* ABOUT THIS TASK
Sift through the material below and return the lines with "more".

━━━ RECORDS TO USE

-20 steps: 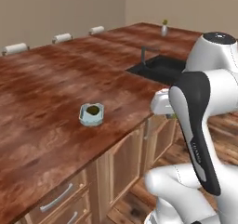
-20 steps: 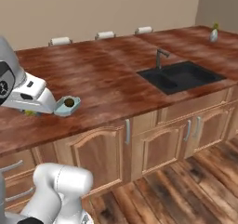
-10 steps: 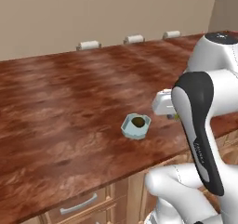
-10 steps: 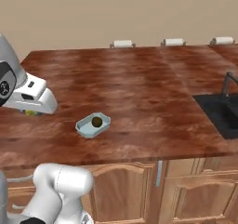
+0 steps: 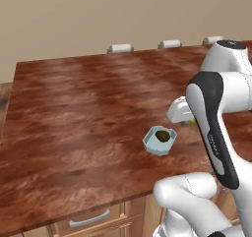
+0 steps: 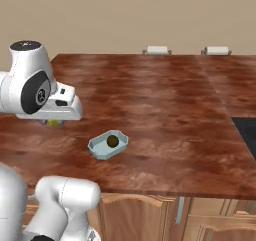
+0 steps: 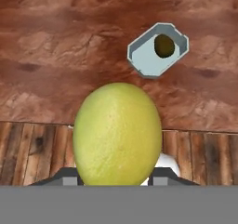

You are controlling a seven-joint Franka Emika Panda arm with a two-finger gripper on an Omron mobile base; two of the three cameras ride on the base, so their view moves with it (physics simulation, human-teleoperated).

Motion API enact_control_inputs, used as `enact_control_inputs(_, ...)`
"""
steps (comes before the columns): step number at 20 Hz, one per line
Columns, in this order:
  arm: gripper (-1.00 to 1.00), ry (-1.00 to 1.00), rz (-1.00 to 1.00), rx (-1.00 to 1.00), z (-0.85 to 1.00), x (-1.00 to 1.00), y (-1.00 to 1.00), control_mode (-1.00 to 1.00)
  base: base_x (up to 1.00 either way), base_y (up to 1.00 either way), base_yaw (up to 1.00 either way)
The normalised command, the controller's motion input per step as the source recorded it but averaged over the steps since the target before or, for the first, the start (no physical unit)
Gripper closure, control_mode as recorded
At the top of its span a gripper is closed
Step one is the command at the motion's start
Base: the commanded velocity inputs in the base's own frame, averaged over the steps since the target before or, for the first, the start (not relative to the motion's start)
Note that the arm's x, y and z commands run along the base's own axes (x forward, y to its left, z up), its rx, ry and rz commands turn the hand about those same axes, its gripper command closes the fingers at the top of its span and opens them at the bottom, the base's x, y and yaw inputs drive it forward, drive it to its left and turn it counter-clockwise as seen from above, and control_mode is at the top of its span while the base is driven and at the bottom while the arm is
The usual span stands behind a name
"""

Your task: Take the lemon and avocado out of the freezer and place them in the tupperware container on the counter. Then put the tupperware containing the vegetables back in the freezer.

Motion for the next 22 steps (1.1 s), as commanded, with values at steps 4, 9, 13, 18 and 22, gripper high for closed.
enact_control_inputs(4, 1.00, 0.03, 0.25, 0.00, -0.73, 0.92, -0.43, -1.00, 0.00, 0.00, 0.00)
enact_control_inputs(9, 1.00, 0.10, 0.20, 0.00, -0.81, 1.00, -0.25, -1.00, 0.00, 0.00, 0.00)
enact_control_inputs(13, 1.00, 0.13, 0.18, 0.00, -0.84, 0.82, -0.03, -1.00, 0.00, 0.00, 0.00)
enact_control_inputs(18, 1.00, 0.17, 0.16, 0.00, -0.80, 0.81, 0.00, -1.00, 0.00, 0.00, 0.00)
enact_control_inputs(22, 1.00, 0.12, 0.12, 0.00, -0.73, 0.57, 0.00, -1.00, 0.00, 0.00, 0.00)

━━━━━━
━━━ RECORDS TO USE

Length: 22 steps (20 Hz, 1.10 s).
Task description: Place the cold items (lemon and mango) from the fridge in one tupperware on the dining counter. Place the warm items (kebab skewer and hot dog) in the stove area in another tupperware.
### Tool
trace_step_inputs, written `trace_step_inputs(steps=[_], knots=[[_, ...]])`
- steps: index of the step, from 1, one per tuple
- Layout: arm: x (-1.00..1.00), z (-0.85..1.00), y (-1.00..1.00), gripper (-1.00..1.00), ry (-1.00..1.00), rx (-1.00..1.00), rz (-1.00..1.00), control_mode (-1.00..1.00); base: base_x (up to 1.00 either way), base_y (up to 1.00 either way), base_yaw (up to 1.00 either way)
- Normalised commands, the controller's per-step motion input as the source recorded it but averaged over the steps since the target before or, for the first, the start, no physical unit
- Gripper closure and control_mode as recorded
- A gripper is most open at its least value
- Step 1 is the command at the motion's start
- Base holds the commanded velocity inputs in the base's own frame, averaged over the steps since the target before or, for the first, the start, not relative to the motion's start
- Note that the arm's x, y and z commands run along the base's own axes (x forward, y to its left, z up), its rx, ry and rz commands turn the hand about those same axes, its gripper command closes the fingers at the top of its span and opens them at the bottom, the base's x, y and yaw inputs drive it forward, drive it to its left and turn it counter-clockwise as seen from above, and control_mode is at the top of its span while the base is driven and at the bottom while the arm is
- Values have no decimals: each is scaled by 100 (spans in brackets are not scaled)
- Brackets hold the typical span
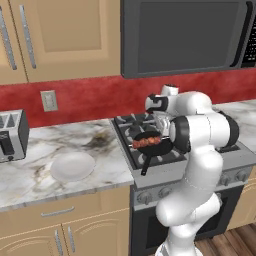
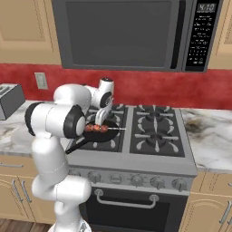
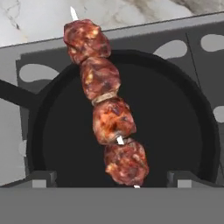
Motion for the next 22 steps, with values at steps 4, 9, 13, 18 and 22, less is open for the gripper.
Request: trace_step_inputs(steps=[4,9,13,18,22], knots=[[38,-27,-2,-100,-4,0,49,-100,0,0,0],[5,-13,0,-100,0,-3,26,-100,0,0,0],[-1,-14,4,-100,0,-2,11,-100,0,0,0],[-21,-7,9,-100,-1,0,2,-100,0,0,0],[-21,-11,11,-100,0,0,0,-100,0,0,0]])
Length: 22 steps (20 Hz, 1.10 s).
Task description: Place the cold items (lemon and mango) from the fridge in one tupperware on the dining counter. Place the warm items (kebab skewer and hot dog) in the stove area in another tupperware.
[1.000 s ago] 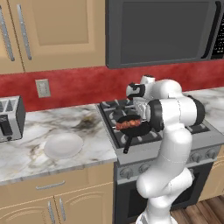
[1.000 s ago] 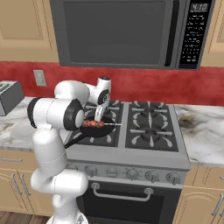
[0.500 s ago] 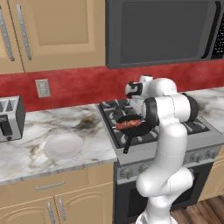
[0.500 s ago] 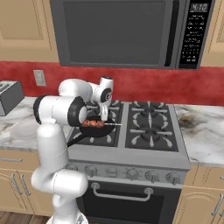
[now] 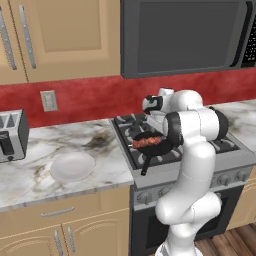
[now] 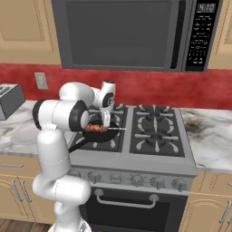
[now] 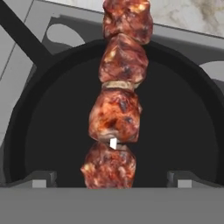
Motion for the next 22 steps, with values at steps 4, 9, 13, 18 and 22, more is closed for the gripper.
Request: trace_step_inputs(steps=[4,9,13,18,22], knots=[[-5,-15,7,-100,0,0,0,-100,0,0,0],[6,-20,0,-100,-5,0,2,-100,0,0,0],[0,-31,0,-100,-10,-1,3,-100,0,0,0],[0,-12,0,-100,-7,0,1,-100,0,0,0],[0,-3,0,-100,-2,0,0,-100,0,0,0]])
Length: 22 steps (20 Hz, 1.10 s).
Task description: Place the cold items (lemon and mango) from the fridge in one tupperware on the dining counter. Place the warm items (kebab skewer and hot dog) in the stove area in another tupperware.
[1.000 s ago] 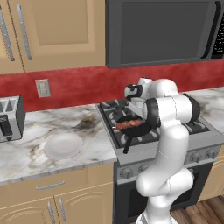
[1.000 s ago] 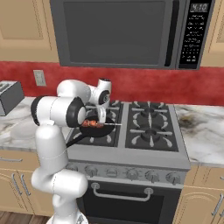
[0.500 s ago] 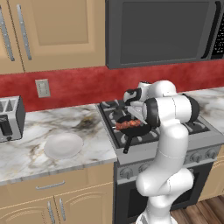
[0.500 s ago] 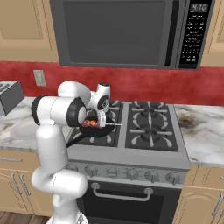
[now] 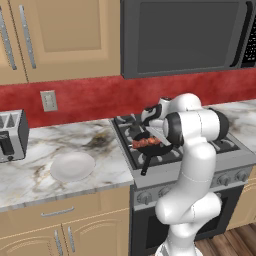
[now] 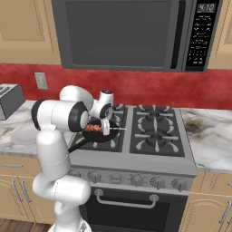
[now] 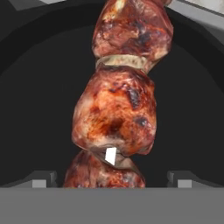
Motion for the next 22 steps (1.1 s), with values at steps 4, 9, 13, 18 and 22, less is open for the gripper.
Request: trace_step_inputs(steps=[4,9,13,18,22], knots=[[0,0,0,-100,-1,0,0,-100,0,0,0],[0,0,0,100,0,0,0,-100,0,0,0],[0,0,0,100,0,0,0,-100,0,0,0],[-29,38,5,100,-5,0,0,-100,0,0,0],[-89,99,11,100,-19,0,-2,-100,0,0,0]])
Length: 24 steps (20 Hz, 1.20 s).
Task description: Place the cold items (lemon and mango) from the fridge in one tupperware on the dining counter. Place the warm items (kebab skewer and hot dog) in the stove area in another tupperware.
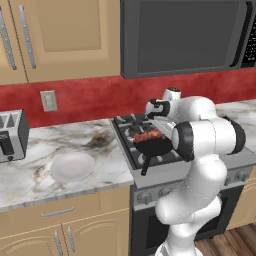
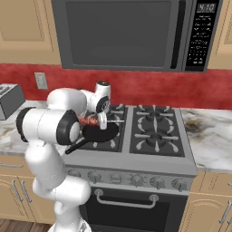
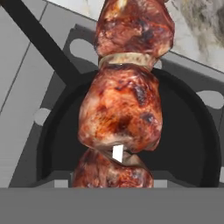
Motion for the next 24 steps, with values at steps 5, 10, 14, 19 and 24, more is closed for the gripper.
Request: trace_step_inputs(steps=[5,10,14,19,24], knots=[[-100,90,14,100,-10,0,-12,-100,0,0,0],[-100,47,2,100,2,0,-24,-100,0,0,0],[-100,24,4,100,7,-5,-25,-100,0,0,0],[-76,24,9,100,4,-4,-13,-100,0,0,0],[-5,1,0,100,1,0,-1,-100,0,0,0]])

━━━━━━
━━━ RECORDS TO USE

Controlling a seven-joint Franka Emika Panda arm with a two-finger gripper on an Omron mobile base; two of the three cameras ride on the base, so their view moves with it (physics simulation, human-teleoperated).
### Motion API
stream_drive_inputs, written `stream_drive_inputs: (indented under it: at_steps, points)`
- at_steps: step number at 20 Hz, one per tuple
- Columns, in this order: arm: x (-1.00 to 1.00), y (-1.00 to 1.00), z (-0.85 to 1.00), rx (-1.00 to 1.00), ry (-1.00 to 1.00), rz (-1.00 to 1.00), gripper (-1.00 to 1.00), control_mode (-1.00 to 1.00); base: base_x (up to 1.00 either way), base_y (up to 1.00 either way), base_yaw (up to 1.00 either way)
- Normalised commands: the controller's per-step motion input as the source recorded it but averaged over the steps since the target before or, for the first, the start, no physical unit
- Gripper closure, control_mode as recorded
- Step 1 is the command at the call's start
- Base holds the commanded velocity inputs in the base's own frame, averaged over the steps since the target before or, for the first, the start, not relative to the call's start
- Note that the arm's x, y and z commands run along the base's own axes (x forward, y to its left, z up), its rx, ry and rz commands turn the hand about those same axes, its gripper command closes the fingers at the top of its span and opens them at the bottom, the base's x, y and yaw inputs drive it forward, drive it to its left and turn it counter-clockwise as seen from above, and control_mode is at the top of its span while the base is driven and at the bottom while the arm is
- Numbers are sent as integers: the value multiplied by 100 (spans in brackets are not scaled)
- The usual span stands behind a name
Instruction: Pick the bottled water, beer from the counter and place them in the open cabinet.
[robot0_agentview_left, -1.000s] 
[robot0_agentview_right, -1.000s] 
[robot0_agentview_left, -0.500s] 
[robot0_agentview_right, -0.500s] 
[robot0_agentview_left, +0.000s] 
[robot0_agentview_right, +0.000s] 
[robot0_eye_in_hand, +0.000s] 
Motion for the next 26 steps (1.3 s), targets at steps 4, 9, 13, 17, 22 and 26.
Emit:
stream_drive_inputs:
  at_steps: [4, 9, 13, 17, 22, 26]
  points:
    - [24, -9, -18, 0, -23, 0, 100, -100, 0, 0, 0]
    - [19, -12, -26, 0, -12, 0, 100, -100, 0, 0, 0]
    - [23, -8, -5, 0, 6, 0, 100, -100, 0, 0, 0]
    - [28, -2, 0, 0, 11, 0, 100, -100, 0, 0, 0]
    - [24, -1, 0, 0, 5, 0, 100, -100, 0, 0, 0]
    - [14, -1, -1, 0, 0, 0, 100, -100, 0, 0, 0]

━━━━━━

* TASK RESULT
Motion for the next 22 steps, with values at steps 4, 9, 13, 18 and 22, more is closed for the gripper.
Motion for the next 24 steps, with values at steps 5, 10, 14, 19 and 24, more is closed for the gripper.

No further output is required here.